PICO DA VIGIA 2
Pessoas, costumes, estórias e tradições da Fajã Grande das Flores e outros temas.
A LENDA DO POÇO DO BACALHAU
Contava-se, antigamente, que há muitos, muitos anos havia aportado aos mares da Fajã e ancorado ali mesmo, por fora do Boqueirão, um navio muito estranho e misterioso. Se de repente chegou, mais depressa se escapuliu, deixando em cima dos rochedos negros, um homem. Bondosas e humanitárias que eram as pessoas da Fajã, logo que encontraram o homem, de imediato se apressaram a ajudá-lo, dando-lhe alimentos, roupas, agasalhando-o e dando-lhe abrigo, durante a noite.
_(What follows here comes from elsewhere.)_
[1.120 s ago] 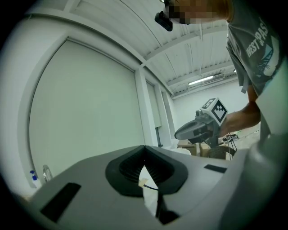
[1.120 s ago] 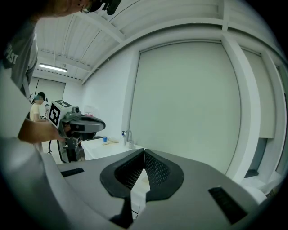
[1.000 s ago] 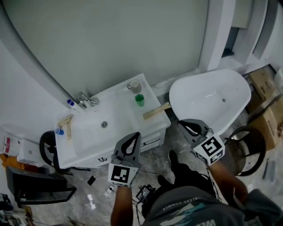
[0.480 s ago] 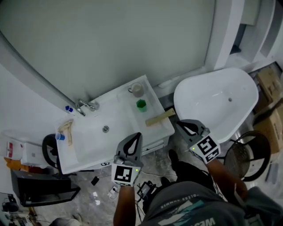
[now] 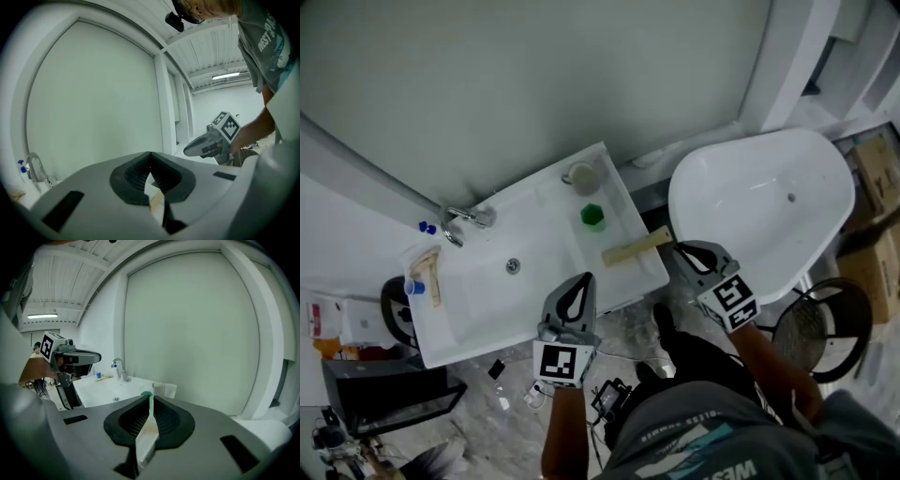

Mais tarde, porém, vieram a saber que o homem era um deportado vindo de terras muito longínquas, onde havia praticado inúmeros crimes e cometido as mais vis barbaridades. Havia sido condenado e, para ser castigado para sempre, fora enviado e abandonado pelos seus conterrâneos na primeira ilha a que aportaram e que julgavam deserta, a fim de que se livrassem dele. Ficaria ali, sozinho, até ao fim dos seus dias, acabando por sofrer a paga de todo o mal que havia feito. Mas teve sorte o energúmeno, pois a ilha era habitada e o povo daquele lugar bondoso e caritativo, não se importando com o passado malévolo do facínora, tratando-o com carinho, respeitando-o com benevolência, aceitando-o com bondade. Mas o malvado não se comoveu com tamanha generosidade e, passados poucos dias, começou a assaltar, a roubar e a cometer as maiores barbaridades e as mais vis infâmias, sobre o povo, pobre, inocente e bondoso do pequeno povoado que o havia acolhido e ajudado inicialmente. O sacripanta não se coibia de roubar as colheitas aos pobres, de chibatear as pessoas que lhe ofereciam resistência ou o contrariavam e, sob chicote e ameaças, exigia às pessoas que trabalhassem para ele sem lhes pagar e obrigava os habitantes do humilde lugar a acarretar pedras para construir a sua própria casa. Ainda hoje se julga que foi este déspota deportado e militar que, roubando e escravizando o povo, construiu o solar Freitas Henriques, ao lado da igreja e que, por ter sido tão mau, tão criminoso e tão malfeitor, depois da sua morte, em vez de ter uma sepultura condigna, foi atirado ao Poço do Bacalhau, a fim de ali, naquele buraco sem fundo, ter o seu purgatório. Era essa a razão por que os todos os dias à noite, quem passava na Ribeira das Casas e se dirigia aos moinhos da redondeza, ouvia, vindos das profundezas do poço, gritos desesperados e aterradores que assustavam tudo e todos. Era a alma do deportado que ali expiava as suas culpas e pecados.
Eu por mim, confesso que nunca ouvi os gritos do facínora, mas tinha um medo enorme e nunca lá fui sozinho!